La police de Niamey a arrêté et détenu un journaliste d’investigation, Ali Soumana, après qu’il ait publié un article sur les réseaux sociaux concernant une affaire de corruption au sein du ministère de la défense du pays.
Ali Soumana, directeur du journal Le Courrier, a écrit sur un scandale de corruption impliquant des fonds à hauteur de 76 milliards de francs CFA en relation avec l’acquisition d’équipements militaires.
“Les commerçants mis en cause dans le rapport d’audit ont commencé à défiler devant l’agence judiciaire de l’Etat, la structure étatique qui est née sur les cendres du service du contentieux de l’Etat. Là-bas, on leur demande s’ils ont l’intention ou non de rembourser les sommes qu’on leur reproche d’avoir encaissées en trop perçu. S’il s’engage à rembourser, le commerçant est alors invité à proposer un moratoire de remboursement et le sujet est clos. Dans le cas échéant, c’est la direction de la prison qui est indiquée”, a publié Soumana le 11 juin.
Il a également affirmé que, contrairement à ce que le procureur de Niamey avait suggéré le 23 juin, “l’affaire n’a pas été confiée à un juge d’instruction”.
Le journaliste a été arrêté le 12 juillet et détenu à la Direction des enquêtes criminelles de la police de Niamey. Après deux nuits de garde à vue, il a été présenté devant un tribunal le 14 juillet, avant d’être libéré sous caution.
Ce scandale est un secret de Polichinelle au Niger. Cependant, cela met très mal à l’aise les autorités chaque fois que des remarques critiques ou des publications sont faites à son sujet, notamment sur les réseaux sociaux. L’arrestation de Soumana est la deuxième en 32 jours concernant des publications sur le même sujet.
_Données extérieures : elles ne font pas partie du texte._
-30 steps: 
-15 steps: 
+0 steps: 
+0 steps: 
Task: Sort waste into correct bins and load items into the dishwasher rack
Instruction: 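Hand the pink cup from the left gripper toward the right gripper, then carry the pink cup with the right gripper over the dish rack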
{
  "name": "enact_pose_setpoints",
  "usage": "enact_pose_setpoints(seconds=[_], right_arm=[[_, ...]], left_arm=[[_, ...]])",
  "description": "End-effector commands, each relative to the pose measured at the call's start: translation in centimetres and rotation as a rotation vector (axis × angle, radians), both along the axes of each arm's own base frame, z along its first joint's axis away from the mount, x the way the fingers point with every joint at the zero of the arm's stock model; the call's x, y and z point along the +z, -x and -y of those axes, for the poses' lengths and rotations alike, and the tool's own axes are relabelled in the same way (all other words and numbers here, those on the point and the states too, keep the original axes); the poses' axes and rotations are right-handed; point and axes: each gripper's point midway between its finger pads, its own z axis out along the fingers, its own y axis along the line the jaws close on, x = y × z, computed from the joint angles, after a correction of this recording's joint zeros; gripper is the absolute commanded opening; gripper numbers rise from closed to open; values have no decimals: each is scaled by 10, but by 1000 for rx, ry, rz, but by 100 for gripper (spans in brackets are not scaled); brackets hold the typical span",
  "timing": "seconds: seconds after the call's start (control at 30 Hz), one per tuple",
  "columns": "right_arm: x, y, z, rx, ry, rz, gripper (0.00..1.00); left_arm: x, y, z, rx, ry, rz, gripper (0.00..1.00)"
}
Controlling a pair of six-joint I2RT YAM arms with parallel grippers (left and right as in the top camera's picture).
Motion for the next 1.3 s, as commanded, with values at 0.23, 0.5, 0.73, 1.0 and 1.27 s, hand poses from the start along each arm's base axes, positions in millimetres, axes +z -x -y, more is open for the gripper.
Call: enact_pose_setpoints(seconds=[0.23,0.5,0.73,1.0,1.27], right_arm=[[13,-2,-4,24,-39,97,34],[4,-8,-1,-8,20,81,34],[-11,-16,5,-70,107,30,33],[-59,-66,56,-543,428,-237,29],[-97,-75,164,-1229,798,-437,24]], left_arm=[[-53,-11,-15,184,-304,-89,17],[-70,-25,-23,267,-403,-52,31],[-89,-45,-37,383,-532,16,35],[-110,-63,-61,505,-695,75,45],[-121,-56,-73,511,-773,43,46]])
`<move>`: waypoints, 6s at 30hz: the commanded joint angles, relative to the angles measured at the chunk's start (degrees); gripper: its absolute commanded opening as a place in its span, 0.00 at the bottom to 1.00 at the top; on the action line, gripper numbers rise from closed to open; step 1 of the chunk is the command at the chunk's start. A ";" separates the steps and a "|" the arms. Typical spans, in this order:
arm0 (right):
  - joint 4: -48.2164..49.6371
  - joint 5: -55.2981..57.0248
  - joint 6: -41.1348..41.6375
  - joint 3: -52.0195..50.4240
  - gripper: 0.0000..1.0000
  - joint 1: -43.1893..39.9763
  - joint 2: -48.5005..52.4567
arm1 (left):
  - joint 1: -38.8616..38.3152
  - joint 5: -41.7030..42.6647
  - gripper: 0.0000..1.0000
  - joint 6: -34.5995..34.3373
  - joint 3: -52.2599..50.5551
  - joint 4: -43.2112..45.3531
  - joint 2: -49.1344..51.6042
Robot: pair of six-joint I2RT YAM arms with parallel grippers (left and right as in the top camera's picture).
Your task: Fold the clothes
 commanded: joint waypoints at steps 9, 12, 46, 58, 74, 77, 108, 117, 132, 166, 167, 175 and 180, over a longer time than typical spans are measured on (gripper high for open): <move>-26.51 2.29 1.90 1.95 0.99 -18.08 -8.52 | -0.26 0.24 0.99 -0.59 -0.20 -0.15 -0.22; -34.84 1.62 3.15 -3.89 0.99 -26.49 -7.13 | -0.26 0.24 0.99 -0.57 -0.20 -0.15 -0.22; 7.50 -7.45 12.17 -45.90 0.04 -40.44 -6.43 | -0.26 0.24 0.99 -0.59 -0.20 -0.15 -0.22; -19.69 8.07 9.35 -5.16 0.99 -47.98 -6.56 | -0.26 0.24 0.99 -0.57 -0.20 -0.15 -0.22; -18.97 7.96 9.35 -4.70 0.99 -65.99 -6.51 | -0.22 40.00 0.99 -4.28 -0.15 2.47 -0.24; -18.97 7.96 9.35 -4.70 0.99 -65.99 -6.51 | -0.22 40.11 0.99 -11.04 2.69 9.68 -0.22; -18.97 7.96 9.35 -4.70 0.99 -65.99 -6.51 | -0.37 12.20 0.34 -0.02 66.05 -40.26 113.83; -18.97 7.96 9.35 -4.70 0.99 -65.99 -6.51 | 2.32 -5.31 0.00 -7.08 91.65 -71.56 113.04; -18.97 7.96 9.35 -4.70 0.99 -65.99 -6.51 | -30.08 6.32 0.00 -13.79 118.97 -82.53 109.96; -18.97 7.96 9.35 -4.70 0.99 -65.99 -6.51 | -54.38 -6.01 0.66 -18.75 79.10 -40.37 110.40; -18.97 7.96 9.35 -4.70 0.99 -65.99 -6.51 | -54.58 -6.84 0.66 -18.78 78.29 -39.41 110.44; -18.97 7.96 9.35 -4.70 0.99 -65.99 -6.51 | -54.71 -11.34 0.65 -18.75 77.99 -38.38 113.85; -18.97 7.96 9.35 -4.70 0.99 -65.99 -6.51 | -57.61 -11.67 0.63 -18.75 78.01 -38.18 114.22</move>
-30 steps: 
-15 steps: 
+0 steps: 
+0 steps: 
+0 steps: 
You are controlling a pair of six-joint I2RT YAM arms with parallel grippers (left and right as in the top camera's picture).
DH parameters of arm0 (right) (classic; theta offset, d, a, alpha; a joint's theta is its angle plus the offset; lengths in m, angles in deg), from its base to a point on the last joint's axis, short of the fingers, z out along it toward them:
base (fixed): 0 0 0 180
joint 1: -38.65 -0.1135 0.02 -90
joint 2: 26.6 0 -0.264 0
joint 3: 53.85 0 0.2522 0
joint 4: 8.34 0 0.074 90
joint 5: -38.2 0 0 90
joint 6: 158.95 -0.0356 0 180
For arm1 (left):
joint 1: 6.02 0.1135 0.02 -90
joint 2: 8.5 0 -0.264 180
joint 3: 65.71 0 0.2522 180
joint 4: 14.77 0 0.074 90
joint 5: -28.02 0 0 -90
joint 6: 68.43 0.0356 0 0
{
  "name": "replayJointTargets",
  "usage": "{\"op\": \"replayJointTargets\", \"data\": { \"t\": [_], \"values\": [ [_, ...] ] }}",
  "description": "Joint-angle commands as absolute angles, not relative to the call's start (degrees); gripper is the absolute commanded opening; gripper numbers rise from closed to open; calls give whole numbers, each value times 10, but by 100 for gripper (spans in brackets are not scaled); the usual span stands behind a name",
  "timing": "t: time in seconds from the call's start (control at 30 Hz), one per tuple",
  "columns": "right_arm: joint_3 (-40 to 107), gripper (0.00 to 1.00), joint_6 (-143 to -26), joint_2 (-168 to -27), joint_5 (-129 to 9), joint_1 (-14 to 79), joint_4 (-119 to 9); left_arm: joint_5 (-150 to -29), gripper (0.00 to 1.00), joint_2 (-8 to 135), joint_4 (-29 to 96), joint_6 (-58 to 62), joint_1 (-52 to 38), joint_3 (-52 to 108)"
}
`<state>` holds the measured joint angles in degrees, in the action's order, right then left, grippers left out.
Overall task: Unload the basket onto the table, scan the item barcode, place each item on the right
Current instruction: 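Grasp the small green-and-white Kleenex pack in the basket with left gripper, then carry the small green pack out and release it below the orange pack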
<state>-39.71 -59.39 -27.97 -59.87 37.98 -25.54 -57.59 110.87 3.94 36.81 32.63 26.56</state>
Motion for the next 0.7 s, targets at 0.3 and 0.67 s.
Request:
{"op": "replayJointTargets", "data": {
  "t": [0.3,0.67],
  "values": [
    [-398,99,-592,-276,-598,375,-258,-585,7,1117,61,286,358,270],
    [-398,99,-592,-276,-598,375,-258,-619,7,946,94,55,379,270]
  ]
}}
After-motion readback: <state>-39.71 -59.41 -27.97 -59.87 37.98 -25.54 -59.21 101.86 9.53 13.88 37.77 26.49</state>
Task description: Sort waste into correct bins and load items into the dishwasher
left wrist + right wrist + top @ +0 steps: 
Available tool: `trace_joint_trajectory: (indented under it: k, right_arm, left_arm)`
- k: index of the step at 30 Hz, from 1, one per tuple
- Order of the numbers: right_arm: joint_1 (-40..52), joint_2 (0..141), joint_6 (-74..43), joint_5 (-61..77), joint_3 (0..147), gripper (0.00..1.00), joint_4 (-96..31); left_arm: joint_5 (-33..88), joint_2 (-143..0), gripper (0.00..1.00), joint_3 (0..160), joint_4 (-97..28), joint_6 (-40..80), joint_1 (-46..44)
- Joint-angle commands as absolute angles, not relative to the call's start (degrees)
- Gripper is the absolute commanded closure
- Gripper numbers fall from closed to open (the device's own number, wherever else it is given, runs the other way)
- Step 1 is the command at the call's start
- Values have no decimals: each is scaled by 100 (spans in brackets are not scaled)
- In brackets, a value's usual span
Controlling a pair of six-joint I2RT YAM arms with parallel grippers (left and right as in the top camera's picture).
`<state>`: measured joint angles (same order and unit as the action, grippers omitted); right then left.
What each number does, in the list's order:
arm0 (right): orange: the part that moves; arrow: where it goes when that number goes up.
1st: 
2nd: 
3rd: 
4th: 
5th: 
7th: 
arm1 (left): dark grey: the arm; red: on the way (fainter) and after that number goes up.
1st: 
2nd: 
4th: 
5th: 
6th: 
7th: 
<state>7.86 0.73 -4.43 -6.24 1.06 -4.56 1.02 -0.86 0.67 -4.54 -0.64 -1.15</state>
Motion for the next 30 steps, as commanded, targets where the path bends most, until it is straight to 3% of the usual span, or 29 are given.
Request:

Le 10 juin 2020, Samira Sabou, journaliste et activiste, avait été arrêtée après avoir fait une publication critique similaire sur le sujet sur Facebook. Elle est toujours en détention. Sabou a également comparu devant un tribunal le 14 juillet pour diffamation par voie électronique, en vertu de la loi nigérienne sur la cybercriminalité. Le procureur de la République a requis un mois de prison contre elle, ainsi qu’une amende d’un million de francs CFA (1 728,26 USD).
Contrairement à Soumana, Sabou n’a pas été libérée malgré plusieurs appels aux autorités lancés par des groupes internationaux et régionaux de défense de la liberté de la presse, dont la Fondation des Médias pour l’Afrique de l’Ouest. L’affaire Sabou a été reportée au 28 juillet.
Le Niger a souscrit à de nombreux pactes et instruments internationaux et régionaux qui garantissent la liberté de la presse et la liberté d’expression. Cependant, nous constatons que les autorités sont de plus en plus intolérantes à l’égard des critiques et des publications sur la corruption dans un pays qui a interdit la détention et les peines de prison pour les délits de presse.
Le MFWA se félicite de la libération d’Ali Soumana. Il n’aurait pas dû être arrêté et détenu en premier lieu. Il est du devoir constitutionnel du journaliste de dénoncer la corruption pour protéger les deniers publics. Il est donc inacceptable que les autorités tentent de museler les voix critiques qui s’élèvent pour demander des comptes. La MFWA appelle donc les autorités à libérer Samira Sabou tout en abandonnant toutes les charges retenues contre elle.